Boom di aziende create dagli atenei italiani. Ma il gap con l'estero è ancora grande

Le università italiane si sono messe a fare impresa, soprattutto in campo scientifico. Secondo gli ultimi dati aggiornati da Netval citati da Corrado Zunino su Repubblica – l’associazione delle Università e degli Enti pubblici italiani impegnati nella valorizzazione dei risultati della ricerca -, il numero delle piccole imprese nate tra le mura degli atenei italiani è pari a 1.384. E hanno un elevato tasso di sopravvivenza: l’86 per cento. Ca’ Foscari di Venezia, ad esempio, ha messo quote proprie in nuove aziende di chimica fine e in altre per videointerpreti. L’Ateneo di Foggia nell’agroalimentare. Bicocca di Milano ha creato un ramo d’università per ricompensare un’attività impegnativa, e non retribuita, come quella dei peer review (revisori degli articoli scientifici). Senza contare le varie fondazioni universitarie che nascono ogni anno per fare business. 
Nel 2010 erano oltre cento l’anno le aziende create dagli atenei. Nel 2014, poi, il picco di 135 nuove aziende specializzate in un anno; successivamente le start up universitarie sono lievemente calate.
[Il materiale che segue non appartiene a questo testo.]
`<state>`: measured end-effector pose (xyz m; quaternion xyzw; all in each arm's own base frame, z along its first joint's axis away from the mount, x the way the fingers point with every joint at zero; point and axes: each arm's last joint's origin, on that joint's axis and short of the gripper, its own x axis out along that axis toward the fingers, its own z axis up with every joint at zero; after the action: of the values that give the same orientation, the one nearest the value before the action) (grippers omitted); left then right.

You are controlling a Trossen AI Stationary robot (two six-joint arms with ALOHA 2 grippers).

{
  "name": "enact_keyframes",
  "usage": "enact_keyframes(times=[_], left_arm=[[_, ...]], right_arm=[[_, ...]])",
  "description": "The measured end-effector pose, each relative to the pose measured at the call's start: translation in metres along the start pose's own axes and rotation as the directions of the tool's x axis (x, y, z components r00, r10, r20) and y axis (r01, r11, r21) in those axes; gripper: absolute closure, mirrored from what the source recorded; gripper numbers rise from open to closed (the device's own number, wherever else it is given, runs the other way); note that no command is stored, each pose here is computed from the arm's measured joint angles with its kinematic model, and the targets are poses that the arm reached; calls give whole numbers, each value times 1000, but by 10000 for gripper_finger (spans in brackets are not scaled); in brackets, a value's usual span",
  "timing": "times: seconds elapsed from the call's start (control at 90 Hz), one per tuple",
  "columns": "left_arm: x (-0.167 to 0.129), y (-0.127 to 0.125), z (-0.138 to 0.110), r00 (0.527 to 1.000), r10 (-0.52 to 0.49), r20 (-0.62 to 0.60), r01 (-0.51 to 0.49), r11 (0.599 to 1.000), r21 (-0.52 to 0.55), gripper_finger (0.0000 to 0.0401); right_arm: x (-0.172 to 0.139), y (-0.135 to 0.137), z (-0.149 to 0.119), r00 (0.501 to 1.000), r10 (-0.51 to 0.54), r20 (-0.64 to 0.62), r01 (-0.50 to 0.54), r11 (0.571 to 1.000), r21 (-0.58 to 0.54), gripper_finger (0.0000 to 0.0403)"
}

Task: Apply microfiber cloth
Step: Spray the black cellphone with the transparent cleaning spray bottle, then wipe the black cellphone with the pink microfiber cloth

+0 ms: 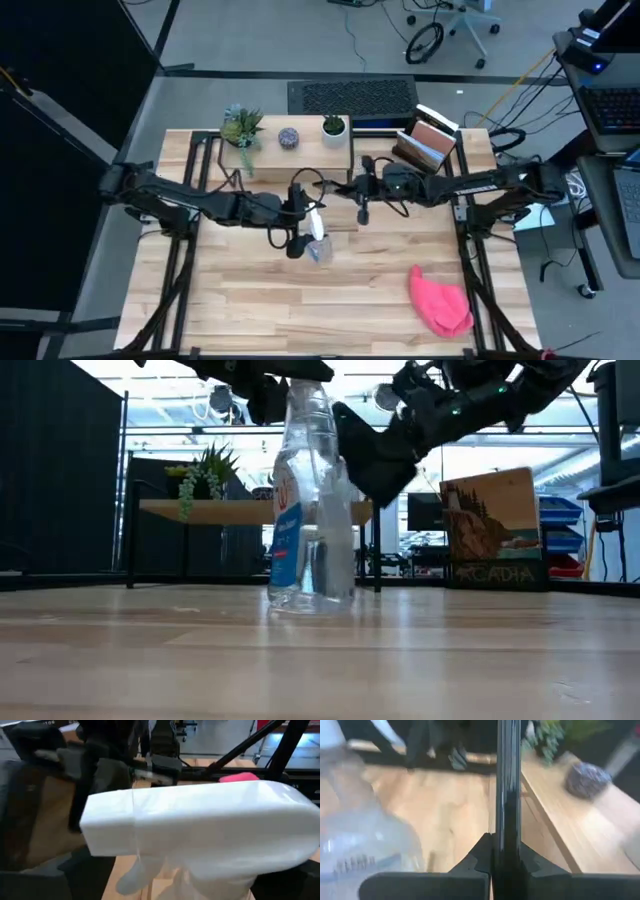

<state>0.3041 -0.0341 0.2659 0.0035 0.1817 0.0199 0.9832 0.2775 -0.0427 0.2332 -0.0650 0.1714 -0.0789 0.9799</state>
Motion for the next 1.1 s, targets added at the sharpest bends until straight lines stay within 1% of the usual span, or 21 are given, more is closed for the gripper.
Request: enact_keyframes(times=[0.111,0.211,0.378,0.5,0.578,0.667,0.844,0.944,1.1], left_arm=[[-6,1,2,1000,0,3,0,1000,2,17],[-10,1,3,1000,-9,-8,8,1000,-13,16],[-16,2,-10,984,-26,-174,16,998,-61,17],[-18,3,-23,955,-14,-297,-7,998,-69,17],[-19,3,-28,939,-4,-343,-23,997,-74,17],[-26,4,-27,937,5,-350,-39,995,-89,17],[-35,4,-24,936,2,-353,-36,995,-89,17],[-45,4,-22,933,-1,-361,-37,994,-99,17],[-59,3,-22,923,47,-383,-99,988,-118,17]], right_arm=[[-13,-1,-1,997,-11,-72,12,1000,6,394],[-24,-1,-2,992,-4,-125,9,999,38,394],[-33,0,-9,973,13,-229,7,996,89,394],[-35,2,-15,956,29,-292,2,994,107,394],[-36,5,-18,943,43,-329,-8,994,107,394],[-38,8,-22,927,57,-372,-13,993,121,394],[-41,14,-27,900,79,-428,-16,989,150,394],[-44,22,-31,877,104,-470,-27,985,168,394],[-51,37,-36,828,153,-539,-45,977,207,394]])
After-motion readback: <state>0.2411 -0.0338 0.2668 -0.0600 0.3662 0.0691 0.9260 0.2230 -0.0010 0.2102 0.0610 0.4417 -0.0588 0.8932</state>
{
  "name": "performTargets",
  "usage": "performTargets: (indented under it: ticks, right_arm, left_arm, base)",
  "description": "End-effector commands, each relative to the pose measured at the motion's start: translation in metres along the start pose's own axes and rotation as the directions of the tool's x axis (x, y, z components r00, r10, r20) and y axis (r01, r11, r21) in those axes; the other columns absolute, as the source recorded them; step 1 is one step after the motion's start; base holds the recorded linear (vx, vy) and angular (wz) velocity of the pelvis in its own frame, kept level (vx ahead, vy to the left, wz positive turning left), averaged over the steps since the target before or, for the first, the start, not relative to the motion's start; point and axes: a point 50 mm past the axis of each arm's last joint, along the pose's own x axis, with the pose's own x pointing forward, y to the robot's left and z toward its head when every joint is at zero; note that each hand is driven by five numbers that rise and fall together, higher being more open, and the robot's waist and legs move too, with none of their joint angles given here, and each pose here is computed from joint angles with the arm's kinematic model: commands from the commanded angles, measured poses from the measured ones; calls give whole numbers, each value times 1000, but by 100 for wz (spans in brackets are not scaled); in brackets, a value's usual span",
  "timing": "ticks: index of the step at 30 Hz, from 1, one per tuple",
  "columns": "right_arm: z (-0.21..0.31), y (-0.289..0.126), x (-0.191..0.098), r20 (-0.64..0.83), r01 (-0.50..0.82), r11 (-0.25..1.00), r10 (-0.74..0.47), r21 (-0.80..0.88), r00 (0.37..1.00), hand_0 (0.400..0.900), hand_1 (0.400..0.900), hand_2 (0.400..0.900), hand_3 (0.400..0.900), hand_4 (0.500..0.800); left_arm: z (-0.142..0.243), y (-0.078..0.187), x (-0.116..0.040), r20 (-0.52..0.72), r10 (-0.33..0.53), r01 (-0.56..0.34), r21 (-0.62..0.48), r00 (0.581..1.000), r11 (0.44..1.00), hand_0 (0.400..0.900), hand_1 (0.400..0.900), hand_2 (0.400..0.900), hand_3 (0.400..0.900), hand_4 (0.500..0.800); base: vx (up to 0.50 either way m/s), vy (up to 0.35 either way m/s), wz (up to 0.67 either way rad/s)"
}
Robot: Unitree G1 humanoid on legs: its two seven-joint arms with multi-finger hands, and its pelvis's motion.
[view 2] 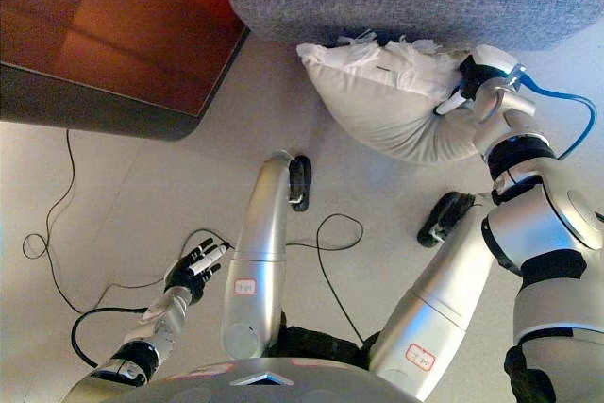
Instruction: Pick up the pillow and put it on the sofa.
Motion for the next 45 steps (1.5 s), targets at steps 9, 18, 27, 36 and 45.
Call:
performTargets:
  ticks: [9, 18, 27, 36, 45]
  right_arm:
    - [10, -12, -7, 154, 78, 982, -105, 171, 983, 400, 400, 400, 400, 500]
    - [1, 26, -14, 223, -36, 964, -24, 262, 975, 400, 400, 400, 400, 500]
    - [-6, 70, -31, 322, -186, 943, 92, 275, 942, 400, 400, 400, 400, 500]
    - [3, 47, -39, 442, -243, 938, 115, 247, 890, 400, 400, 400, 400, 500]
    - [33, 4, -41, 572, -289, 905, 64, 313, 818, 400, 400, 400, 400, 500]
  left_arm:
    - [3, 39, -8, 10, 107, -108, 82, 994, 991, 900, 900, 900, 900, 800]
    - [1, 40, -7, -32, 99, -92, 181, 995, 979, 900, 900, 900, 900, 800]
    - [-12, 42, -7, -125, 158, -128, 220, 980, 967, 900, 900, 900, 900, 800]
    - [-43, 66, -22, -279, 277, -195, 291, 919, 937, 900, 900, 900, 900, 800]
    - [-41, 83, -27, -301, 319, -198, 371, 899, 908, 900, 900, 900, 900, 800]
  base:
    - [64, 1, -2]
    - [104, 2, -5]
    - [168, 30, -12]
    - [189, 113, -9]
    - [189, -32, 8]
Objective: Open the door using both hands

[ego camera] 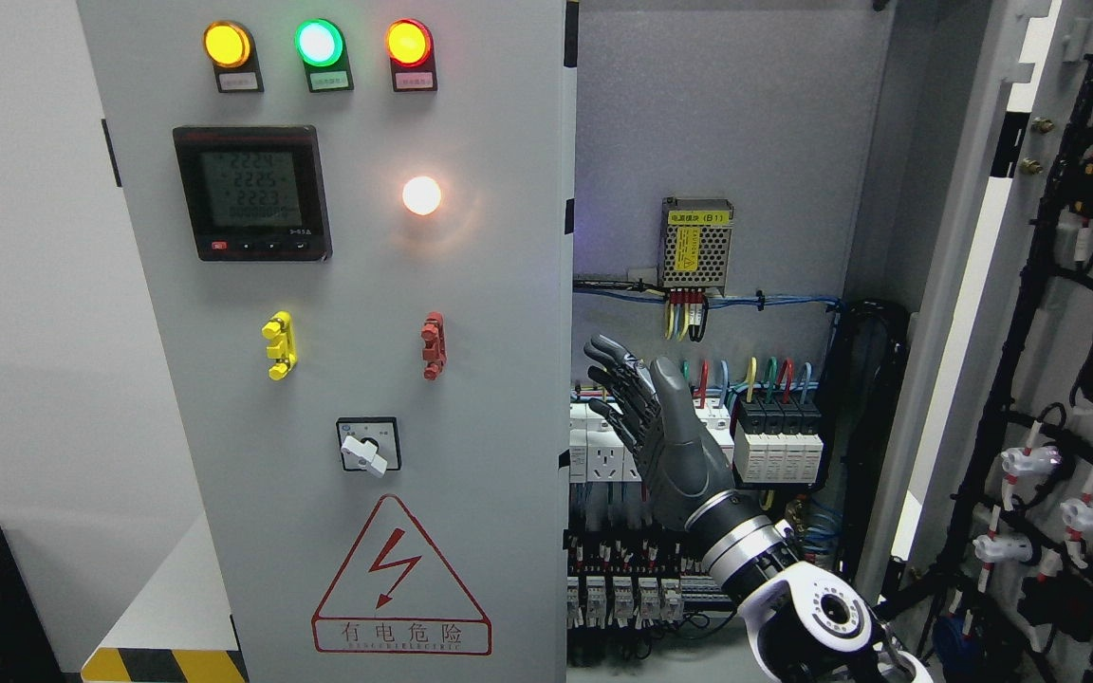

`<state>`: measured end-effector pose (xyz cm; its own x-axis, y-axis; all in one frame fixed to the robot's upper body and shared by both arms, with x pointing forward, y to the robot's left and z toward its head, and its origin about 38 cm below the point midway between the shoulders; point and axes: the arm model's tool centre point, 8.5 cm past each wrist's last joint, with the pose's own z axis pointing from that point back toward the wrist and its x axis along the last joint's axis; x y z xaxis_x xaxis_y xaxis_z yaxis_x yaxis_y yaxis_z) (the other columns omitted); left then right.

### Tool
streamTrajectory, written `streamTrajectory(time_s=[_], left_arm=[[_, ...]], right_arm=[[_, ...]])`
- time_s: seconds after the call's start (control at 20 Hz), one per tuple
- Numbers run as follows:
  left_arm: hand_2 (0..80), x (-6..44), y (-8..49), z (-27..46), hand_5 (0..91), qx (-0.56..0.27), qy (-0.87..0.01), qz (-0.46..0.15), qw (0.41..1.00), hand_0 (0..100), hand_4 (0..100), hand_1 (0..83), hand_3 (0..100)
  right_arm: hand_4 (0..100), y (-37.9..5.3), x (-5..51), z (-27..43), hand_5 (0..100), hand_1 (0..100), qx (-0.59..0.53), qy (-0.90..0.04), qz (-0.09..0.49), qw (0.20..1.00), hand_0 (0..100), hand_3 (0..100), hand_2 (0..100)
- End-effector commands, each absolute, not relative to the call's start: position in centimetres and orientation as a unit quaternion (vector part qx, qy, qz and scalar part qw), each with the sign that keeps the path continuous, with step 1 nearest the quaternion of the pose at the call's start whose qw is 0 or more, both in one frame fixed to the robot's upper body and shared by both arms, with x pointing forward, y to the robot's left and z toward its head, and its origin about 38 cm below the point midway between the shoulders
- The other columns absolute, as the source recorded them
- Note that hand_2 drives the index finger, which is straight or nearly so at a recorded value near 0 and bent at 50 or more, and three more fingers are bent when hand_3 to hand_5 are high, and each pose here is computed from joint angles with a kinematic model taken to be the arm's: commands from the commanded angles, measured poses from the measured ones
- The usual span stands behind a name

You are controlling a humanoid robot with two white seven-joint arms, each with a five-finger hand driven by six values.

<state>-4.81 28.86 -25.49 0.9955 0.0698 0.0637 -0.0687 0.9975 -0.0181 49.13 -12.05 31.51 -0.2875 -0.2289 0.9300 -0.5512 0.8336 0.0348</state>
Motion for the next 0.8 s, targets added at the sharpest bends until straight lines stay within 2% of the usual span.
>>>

Secondo i dati Netval  il maggior numero di aziende create è del Consiglio nazionale delle ricerche (75). Poi viene il Politecnico di Torino con 74 e, con qualche sorpresa, un’università non grande come quella di Genova: è la terza per numeri, 51 spin off portati a compimento. Ancora, l’Università di Padova e la Scuola superiore Sant’Anna (48), Firenze (43), Pisa e Roma Tor Vergata (42), il Politecnico di Milano (41). La Statale di Milano ha incubato, ad oggi, 22 nuove aziende. La Sapienza di Roma, a dispetto delle sue dimensioni, soltanto 19. In fondo al gruppo delle sessantanove università considerate c’è lo Iuav di Venezia – architettura e design – con un solo spin off realizzato. Nel corso del 2016 sono stati ventotto gli atenei che non hanno registrato la costituzione di nessuna nuova realtà.
IL NORD ANCORA PRIMO
Il 47,3 per cento delle imprese d’ateneo identificate è localizzato nel Nord Italia, con un’età media pari a 7 anni di attività – lievemente più elevata nel Nord-Est rispetto al Nord-Ovest. Il Centro, invece, ospita il 29 per cento delle strutture (la cui età media è pari a 6,7 anni) mentre alla parte meridionale e insulare del Paese appartiene il residuo 23,7 per cento (con un’età media di 6,2 anni). Gli atenei e i centri di ricerca pubblici di Toscana, Lombardia e Piemonte offrono la maggiore concentrazione di nuove realtà scientifico-industriali legata all’accademia.
Un quarto delle imprese (il 22,1 per cento) opera nel campo delle Tecnologie dell’informazione e della comunicazione (Itc), ma il peso del settore è progressivamente diminuito e sono cresciute le strutture impegnate nei comparti dei servizi per l’innovazione: attualmente è il primo settore rappresentato con un’incidenza del 26,4 per cento sul totale. Seguono energia e ambiente (16,7 per cento) e Life sciences (15,3 per cento).
Le università italiane – secondo il XIV rapporto Netval – si stanno orientando con convinzione verso il coinvolgimento di studenti (tesisti in particolare) e PhD e programmano il loro ingresso in progetti di ricerca e una partecipazione a percorsi di formazione sull’imprenditorialità. Sono diversi gli atenei che organizzano iniziative di promozione della cultura di impresa per valorizzare il potenziale degli studenti talentuosi.
CRESCONO I BREVETTI
Le università italiane e i centri di ricerca pubblici aumentano, per quanto sia possibile con le recenti manovre, gli investimenti sugli Uffici di trasferimento tecnologico: saliti a 280. Sono 56 gli atenei con uno staff che si occupa di brevetti, licenze e spin off: insieme detengono 3.917 brevetti, di cui 278 realizzati nel 2017. Tutti i parametri del trasferimento tecnologico migliorano. Il numero medio di addetti per università è passato da 3,8 a 4,2 dal 2015 al 2016. L’intero sistema spende 8 milioni di euro per questi uffici ponte tra il mondo della ricerca e il mercato. In media ogni università investe 240 mila euro per la protezione della proprietà intellettuale, contro i 53 mila dell’anno precedente.
I passi in avanti ci sono, ma ancora non reggono il confronto con l’estero. Soltanto l’Imperial College di Londra, per fare un esempio, ha dato vita all’Imperial Innovations, società che ha gestito più di 250 brevetti negli ultimi anni con un investimento corrente di 250 milioni di sterline. Cambridge, Oxford e University College hanno seguito l’esempio.